╔══
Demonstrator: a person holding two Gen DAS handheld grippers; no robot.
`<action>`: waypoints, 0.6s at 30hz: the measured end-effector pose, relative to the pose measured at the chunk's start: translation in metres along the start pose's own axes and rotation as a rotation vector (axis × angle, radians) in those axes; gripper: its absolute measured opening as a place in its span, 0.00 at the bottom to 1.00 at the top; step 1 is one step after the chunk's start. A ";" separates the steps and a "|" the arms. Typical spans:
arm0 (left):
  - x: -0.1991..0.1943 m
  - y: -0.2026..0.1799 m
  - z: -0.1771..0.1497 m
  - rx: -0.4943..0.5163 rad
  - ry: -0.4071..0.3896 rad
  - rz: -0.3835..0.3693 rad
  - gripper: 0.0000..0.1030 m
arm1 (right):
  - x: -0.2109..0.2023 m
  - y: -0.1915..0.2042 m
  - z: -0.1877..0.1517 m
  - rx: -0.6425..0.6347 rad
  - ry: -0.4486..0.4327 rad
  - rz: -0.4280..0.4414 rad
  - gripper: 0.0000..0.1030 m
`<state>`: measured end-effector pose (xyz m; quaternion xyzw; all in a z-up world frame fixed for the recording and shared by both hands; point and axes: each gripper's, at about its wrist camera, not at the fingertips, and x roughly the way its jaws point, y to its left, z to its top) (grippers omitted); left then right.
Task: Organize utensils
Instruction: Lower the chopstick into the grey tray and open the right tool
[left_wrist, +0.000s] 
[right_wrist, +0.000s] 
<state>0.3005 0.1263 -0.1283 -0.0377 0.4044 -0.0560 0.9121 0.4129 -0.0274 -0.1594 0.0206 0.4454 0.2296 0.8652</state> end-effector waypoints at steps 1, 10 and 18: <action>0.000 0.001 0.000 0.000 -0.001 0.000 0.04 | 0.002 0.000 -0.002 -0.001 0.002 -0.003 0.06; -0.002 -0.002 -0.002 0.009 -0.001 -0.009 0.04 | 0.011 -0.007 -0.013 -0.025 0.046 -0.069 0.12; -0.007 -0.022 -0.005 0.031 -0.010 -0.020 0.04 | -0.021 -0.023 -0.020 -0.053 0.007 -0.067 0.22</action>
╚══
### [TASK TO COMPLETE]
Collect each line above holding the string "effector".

### [ANSWER FOR THE TASK]
`<action>`: waypoints, 0.6s at 30hz: the measured end-effector pose, relative to the pose measured at the chunk's start: translation in metres along the start pose's own axes and rotation as a rotation vector (axis × angle, radians) in those axes; gripper: its absolute measured opening as a place in its span, 0.00 at the bottom to 1.00 at the top; step 1 is one step after the chunk's start. A ";" separates the steps and a "|" the arms. Typical spans:
`<state>`: measured end-effector pose (xyz m; quaternion xyzw; all in a z-up world frame fixed for the recording and shared by both hands; point and axes: each gripper's, at about its wrist camera, not at the fingertips, and x roughly the way its jaws point, y to its left, z to its top) (grippers omitted); left then right.
<state>0.3005 0.1263 -0.1283 -0.0377 0.4044 -0.0560 0.9121 0.4129 -0.0274 -0.1594 0.0206 0.4454 0.2296 0.8652</state> end-effector waypoints at steps 1, 10 and 18: <action>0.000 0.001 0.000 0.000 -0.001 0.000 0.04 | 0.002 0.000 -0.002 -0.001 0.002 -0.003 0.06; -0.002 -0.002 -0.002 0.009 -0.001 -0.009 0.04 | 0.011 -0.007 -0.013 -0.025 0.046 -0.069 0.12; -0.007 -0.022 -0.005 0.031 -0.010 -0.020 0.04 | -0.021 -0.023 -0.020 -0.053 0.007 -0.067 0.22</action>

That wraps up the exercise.